Il contributo intellettuale chiave di Antonio Gramsci alla teoria marxista è stata la sua elaborazione della funzione sociale della cultura e del suo rapporto con la politica e il sistema economico. Mentre Marx discuteva brevemente di questi problemi nelle sue opere, Gramsci si basava sui fondamenti teorici di Marx per elaborare il ruolo fondamentale della strategia politica nel mettere in discussione le relazioni dominanti della società e il ruolo dello stato nella regolazione della vita sociale e nel mantenimento delle condizioni necessarie per il capitalismo.

Gramsci si è concentrato sulla comprensione come la cultura e la politica potrebbero inibire o stimolare il cambiamento rivoluzionario, cioè si è concentrato sugli elementi politici e culturali del potere e del dominio (oltre e insieme all'elemento economico). In quanto tale, il lavoro di Gramsci è una risposta alla falsa previsione della teoria di Marx che la rivoluzione era inevitabile, date le contraddizioni insite nel sistema produttivo capitalista.

Nella sua teoria Gramsci vedeva lo Stato come uno strumento di dominio che rappresenta gli interessi del capitale e della classe dirigente. Ha sviluppato il concetto di "egemonia culturale" per spiegare come lo stato ottiene questo risultato, sostenendo che il dominio è ampiamente raggiunto da un'ideologia dominante espressa attraverso istituzioni sociali che socializzano le persone affinché acconsentano al dominio di gruppo dominante.
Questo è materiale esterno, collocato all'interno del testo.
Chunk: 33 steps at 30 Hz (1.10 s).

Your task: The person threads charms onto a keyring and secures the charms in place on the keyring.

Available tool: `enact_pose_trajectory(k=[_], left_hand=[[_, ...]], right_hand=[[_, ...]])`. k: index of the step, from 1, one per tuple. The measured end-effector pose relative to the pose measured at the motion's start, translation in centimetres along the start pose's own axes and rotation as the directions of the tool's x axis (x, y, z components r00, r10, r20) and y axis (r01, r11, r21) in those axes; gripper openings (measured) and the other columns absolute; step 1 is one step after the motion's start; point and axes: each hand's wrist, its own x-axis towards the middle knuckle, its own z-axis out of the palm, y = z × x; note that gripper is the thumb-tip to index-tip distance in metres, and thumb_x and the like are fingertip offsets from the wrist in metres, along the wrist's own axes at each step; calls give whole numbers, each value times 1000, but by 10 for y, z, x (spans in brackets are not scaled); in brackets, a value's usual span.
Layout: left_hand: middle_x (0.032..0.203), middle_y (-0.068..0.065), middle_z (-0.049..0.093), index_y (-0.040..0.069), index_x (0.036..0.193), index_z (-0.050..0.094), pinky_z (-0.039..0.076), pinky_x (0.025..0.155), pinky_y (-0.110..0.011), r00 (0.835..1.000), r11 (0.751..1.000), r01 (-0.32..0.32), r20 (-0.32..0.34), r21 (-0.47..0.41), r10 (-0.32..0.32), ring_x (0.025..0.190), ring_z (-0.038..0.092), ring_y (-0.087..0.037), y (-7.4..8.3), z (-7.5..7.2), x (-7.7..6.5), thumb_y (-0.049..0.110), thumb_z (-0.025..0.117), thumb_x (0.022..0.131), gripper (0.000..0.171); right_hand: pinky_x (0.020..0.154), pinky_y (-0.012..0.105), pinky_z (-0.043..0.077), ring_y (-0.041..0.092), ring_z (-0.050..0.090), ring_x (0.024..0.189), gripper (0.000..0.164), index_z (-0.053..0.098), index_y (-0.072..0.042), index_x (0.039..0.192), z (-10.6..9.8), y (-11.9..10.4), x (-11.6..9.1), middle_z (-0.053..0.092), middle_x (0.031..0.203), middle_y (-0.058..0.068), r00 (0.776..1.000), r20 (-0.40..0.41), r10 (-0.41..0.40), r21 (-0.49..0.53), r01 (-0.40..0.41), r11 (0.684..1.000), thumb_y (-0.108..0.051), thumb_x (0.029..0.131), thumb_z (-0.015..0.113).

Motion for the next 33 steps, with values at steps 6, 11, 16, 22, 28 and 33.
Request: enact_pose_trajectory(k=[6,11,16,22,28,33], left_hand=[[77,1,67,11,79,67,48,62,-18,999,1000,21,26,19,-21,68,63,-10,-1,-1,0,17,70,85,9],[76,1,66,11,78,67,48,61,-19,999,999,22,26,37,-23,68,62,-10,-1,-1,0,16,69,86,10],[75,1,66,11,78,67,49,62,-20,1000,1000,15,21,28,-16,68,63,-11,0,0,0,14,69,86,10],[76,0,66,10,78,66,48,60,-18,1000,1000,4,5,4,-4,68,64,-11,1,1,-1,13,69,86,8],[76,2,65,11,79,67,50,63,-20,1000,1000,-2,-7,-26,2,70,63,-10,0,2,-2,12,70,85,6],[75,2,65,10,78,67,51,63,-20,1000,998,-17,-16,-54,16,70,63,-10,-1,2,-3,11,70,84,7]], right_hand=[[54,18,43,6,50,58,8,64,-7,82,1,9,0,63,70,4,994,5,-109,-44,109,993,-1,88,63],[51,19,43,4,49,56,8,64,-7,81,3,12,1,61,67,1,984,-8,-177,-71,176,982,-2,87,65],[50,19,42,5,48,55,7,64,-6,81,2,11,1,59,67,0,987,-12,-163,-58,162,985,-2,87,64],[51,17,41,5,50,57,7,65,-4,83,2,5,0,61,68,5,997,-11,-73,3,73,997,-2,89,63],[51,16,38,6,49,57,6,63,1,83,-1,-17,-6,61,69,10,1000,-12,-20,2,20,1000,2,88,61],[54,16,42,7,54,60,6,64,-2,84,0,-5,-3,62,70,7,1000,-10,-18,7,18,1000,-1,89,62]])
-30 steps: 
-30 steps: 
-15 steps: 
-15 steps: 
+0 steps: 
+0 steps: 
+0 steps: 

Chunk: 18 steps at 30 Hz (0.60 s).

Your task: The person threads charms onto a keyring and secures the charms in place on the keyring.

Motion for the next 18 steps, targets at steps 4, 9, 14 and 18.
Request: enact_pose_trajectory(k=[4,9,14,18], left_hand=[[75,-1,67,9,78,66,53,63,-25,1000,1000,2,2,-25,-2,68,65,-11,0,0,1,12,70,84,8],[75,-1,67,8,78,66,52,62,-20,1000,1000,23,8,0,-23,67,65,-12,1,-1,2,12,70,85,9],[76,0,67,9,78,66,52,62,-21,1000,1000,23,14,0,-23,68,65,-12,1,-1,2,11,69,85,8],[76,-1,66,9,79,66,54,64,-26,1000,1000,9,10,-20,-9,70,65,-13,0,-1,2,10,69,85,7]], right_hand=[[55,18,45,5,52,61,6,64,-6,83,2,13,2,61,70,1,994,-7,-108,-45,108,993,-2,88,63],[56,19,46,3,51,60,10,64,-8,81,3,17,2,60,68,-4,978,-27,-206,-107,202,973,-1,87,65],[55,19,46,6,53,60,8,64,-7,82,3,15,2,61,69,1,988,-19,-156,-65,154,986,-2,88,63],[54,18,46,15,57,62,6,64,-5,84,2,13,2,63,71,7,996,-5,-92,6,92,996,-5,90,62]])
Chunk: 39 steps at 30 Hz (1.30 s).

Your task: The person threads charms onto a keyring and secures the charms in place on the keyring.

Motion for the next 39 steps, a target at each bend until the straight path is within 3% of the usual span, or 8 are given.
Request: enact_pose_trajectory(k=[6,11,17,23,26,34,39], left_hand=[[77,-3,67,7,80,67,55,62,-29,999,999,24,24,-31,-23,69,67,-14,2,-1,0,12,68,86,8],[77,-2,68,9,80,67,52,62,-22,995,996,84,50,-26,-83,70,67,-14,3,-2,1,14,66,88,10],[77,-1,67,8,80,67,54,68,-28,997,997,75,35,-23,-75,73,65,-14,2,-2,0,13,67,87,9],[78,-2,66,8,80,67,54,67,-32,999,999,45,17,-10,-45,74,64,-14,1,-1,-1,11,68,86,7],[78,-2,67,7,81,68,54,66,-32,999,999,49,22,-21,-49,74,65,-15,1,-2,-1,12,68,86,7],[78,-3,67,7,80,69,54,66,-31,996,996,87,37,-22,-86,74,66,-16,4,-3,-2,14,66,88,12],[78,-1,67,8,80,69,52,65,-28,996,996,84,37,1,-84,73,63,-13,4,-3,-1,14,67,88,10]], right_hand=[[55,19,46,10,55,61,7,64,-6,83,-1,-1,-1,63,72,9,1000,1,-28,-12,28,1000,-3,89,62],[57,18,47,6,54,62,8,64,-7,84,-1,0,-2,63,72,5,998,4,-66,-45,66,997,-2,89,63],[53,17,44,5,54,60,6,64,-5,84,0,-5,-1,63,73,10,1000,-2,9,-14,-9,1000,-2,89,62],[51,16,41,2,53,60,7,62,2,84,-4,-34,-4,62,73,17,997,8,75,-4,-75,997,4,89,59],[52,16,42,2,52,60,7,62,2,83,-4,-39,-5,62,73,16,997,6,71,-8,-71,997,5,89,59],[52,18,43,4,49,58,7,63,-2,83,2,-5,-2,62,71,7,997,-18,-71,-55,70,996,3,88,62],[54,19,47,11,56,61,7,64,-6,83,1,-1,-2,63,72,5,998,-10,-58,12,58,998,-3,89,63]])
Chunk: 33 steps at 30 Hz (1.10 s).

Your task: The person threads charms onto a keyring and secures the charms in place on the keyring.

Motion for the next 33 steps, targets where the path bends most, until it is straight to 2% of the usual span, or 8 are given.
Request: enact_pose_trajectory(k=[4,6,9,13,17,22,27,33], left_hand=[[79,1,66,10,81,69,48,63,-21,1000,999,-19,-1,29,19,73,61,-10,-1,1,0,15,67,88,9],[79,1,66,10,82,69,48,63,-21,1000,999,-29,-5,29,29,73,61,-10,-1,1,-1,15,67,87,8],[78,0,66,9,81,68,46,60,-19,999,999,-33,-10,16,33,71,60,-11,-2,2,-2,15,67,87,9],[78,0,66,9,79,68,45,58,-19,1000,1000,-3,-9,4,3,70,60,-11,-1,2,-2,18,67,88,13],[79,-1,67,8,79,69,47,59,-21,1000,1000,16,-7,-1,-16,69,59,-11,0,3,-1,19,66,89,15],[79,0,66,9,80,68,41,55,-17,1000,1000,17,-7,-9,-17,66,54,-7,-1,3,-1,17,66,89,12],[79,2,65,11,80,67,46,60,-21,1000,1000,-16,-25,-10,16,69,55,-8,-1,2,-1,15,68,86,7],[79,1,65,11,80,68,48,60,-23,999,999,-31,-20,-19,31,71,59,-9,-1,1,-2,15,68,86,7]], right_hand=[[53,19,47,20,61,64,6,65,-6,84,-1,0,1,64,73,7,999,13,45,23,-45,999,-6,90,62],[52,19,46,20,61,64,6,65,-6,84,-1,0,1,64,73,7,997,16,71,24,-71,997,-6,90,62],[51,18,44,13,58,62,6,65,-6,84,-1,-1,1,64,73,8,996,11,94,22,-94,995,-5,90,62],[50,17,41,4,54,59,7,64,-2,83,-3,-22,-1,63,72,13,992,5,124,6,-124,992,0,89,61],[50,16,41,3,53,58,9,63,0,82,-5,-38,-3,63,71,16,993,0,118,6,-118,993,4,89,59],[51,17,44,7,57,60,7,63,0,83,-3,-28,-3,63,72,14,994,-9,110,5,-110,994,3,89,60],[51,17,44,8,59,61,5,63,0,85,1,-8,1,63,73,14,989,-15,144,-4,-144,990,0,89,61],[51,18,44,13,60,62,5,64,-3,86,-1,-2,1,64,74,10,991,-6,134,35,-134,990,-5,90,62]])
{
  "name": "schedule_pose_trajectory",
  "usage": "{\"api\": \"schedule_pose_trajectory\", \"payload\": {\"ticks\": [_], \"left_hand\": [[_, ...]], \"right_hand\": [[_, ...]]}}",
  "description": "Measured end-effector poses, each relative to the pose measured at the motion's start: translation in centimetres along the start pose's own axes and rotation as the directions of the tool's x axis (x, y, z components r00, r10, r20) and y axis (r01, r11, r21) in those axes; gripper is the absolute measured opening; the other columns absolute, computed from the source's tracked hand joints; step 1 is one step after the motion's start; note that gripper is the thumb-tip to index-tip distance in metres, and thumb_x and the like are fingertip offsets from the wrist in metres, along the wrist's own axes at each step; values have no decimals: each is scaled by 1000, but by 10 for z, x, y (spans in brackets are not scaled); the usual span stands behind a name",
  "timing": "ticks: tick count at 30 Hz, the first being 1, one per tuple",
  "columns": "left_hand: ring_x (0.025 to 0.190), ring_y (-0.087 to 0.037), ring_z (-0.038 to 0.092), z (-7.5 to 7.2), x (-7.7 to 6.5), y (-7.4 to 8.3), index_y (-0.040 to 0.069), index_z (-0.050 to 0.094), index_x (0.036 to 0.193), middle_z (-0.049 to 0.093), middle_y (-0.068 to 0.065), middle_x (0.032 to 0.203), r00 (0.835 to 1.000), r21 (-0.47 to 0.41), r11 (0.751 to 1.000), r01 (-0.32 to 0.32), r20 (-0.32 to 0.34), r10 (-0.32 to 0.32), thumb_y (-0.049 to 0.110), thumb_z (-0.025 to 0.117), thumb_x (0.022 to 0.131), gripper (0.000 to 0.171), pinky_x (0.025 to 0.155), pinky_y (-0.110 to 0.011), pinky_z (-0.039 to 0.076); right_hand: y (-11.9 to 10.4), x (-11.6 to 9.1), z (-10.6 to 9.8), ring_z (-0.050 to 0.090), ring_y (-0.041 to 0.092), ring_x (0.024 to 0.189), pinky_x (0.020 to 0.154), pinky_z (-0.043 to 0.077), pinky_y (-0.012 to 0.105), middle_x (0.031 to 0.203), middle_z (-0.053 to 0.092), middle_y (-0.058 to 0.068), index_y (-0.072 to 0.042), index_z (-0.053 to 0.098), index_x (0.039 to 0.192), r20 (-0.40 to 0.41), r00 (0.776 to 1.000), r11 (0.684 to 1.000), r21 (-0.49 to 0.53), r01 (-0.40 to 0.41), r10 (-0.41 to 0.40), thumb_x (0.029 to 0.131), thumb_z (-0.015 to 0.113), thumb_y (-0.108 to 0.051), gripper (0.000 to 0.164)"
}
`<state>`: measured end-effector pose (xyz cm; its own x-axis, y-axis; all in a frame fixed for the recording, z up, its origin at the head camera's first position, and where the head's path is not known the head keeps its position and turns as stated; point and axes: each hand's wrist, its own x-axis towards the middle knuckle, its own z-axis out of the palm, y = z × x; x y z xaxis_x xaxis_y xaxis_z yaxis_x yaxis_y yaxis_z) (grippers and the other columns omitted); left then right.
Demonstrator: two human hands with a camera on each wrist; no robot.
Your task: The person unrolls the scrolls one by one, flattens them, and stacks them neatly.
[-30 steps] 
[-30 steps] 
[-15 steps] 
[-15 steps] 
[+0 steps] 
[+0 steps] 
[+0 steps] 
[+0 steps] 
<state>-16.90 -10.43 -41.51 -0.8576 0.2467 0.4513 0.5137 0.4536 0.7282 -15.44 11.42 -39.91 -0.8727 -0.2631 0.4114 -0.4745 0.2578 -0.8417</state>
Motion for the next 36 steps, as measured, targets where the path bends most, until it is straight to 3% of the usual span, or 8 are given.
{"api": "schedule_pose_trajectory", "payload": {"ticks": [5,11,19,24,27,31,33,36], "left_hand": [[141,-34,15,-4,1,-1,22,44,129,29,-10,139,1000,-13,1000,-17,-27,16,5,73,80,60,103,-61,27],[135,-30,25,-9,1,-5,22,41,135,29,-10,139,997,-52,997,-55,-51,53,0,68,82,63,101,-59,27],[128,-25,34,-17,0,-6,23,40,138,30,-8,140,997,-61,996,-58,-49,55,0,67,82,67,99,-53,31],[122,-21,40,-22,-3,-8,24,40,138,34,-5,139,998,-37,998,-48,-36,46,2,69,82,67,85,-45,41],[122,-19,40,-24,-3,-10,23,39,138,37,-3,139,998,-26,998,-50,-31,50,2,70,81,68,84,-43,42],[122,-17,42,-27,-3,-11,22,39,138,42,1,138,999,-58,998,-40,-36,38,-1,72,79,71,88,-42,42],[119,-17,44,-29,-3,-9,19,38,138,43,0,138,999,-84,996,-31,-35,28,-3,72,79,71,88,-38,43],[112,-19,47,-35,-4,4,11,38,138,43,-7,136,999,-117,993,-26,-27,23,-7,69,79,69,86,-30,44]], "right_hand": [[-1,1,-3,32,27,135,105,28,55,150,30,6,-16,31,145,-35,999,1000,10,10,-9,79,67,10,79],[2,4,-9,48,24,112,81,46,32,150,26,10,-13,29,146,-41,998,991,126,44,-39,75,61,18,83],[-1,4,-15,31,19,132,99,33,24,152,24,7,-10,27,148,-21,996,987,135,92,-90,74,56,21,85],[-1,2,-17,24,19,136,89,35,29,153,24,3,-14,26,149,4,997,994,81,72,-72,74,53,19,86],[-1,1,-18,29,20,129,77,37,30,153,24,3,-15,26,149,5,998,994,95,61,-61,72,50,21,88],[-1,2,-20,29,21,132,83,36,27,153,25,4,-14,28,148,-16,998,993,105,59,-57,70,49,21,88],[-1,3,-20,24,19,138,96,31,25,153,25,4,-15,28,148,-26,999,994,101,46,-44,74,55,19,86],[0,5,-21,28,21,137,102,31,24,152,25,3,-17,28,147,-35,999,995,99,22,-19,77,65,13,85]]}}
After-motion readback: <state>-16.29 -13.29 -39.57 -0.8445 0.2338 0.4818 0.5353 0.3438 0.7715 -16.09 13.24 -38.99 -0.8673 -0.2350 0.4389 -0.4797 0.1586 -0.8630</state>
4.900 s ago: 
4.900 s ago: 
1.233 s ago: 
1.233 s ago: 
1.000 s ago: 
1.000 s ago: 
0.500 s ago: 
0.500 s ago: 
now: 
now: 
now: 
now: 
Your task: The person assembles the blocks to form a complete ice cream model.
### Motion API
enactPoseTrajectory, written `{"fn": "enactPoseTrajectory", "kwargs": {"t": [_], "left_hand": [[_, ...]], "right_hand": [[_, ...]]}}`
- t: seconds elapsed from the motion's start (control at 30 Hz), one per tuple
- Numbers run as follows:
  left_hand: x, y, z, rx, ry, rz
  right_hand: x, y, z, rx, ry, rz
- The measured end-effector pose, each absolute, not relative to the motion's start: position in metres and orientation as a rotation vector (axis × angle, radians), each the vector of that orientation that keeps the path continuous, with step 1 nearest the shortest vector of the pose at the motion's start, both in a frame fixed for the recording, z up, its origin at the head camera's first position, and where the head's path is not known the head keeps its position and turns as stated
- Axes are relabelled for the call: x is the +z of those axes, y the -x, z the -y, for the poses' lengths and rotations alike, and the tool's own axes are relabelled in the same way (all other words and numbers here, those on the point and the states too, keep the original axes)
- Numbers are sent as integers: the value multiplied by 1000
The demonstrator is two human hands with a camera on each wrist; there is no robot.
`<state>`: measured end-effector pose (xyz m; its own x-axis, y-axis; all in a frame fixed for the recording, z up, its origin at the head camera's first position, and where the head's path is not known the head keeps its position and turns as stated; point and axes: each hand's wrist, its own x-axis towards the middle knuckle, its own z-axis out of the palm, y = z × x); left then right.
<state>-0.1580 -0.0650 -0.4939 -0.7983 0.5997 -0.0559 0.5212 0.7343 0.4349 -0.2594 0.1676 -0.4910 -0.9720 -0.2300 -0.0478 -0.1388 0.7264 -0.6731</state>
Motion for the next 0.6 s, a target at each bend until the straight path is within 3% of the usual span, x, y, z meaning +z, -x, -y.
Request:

Gramsci postulò anche che le convinzioni egemoniche smorzassero il pensiero critico. e, quindi, sono barriere alla rivoluzione. Per lui le istituzioni educative erano uno degli elementi fondamentali dell'egemonia culturale nella società. occidentale moderno ed elaborò questa idea in alcuni dei suoi saggi, come ad esempio in "La formazione del intellettuali".

Sebbene fosse influenzato dal pensiero marxista, nelle sue opere Gramsci sosteneva una rivoluzione graduale e più a lungo termine di quanto immaginato da Marx. Era un sostenitore della coltivazione di "intellettuali organici" di tutte le classi e ceti sociali, che comprendessero e riflettessero le visioni del mondo di una diversità di persone. Inoltre, ha criticato il ruolo degli "intellettuali tradizionali", il cui lavoro rifletteva la visione del mondo della classe dirigente e quindi facilitava l'egemonia culturale.

Gramsci ha sostenuto una "guerra di posizioni" in cui i popoli oppressi lavoravano per disgregare le forze egemoniche nell'ambito della politica e della cultura, realizzando un rovesciamento simultaneo del potere attraverso varie manovre, e con ampia partecipazione delle masse in quello che sarebbe inevitabilmente a strada lunga, difficile, piena di progressi e battute d'arresto, ma dopo la quale, se la vittoria politica e culturale è raggiunta, sarebbe decisiva e stabile.